Crime Scene: The Vanishing at the Cecil Hotel movie review (2021) | Roger Ebert
What happened to Elisa Lam? As Berlinger captures in “Crime Scene,” that was a question that obsessed true crime fans around the world, who analyzed that camera footage more than the Zapruder film. Did it look to anyone else like there might be a foot in the hall, indicating another person? Why didn’t the doors close? What’s up with the weird timestamp that suggests possible manipulation by the hotel? Are they covering something up? Is it possible that the rumors of the Cecil Hotel being haunted are true? Or did Lam run into the wrong person that night, something that had happened to a number of people over the years at a location with a history of violence?
Berlinger and his team unpack all of these conspiracy theories, eventually ending up at what feels like the truth about Lam’s death, but they are more curious about how the history of the Cecil and the dissemination of the security video amplified the conversation around this case. Elisa Lam goes missing at a Marriott somewhere else in the country and there’s no truly haunting camera footage? It’s a tragedy but not one that’s getting a four-hour Netflix series. There’s something uniquely captivating about how this case unfolded, particularly in the way that all of the conspiracy theories arguably obscured the truth and tragedy more than clarified it. There are cases of internet sleuths aiding investigations, but there are also cases of true crime obsessives taking their out-there ideas down the rabbit hole of message boards. This seems like one of the latter, making “Crime Scene” an interesting story not of a crime itself but all the issues around it.
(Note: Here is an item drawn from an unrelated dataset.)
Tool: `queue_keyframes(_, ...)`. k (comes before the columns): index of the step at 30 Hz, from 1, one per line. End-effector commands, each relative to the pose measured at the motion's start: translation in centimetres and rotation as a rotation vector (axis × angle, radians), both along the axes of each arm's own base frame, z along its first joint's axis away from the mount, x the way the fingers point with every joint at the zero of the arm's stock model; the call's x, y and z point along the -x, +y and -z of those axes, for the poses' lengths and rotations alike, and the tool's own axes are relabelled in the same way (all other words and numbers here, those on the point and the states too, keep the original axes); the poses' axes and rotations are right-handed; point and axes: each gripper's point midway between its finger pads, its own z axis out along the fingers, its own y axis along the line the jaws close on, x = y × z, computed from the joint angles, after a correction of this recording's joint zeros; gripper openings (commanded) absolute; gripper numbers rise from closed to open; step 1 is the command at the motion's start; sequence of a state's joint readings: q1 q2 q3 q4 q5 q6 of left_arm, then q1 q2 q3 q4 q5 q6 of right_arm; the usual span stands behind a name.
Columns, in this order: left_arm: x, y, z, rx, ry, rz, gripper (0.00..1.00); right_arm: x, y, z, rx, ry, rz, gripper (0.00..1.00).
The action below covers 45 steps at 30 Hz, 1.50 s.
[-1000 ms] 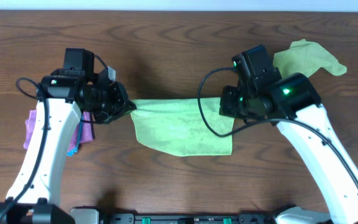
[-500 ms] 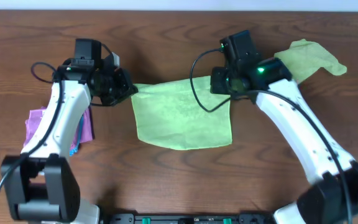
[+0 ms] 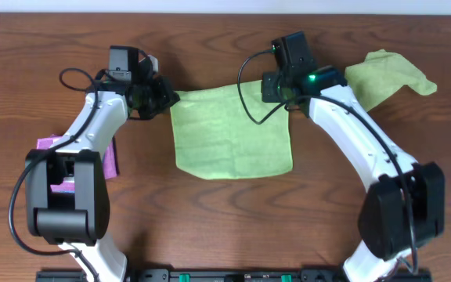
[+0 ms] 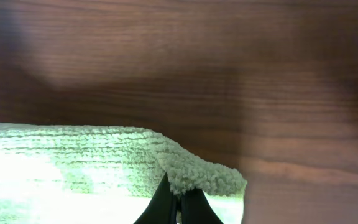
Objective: Fold the cloth
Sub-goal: 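Lay the stretched cloth flat on the table and release both grippers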
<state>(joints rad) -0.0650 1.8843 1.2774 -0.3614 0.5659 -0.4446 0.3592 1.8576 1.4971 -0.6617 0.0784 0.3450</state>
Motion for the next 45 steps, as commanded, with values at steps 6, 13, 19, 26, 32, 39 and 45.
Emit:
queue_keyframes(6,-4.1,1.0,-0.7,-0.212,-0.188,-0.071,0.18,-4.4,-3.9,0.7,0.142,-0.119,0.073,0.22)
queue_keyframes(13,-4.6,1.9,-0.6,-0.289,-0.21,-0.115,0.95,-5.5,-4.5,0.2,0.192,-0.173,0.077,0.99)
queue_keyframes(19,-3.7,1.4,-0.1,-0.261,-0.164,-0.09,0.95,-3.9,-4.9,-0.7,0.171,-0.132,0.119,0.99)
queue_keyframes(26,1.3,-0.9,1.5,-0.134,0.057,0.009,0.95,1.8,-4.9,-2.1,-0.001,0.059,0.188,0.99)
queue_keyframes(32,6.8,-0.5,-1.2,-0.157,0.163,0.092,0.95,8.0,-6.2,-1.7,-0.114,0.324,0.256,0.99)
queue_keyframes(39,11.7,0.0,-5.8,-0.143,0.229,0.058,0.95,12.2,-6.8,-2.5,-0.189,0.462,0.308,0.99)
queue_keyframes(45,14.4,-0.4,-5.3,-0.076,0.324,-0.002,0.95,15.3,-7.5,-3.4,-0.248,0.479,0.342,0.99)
There are times when “Crime Scene” leans too much into that mindset of salacious true crime obsessives, but I believe it’s for the greater good in the end, illustrating how many of the conspiracy theories around Elisa Lam were misguided at best. The Cecil Hotel is a crime landmark, a place that Elizabeth Short (The Black Dahlia) may have been not long before she was murdered and a place that Richard Ramirez (The Night Stalker) is confirmed to have stayed. Berlinger interviews the former manager of the Cecil, who is candid about the history of the location that feels almost like a web in which Lam got stuck, and Berlinger even places it in the context of the city, noting its proximity to the notorious Skid Row.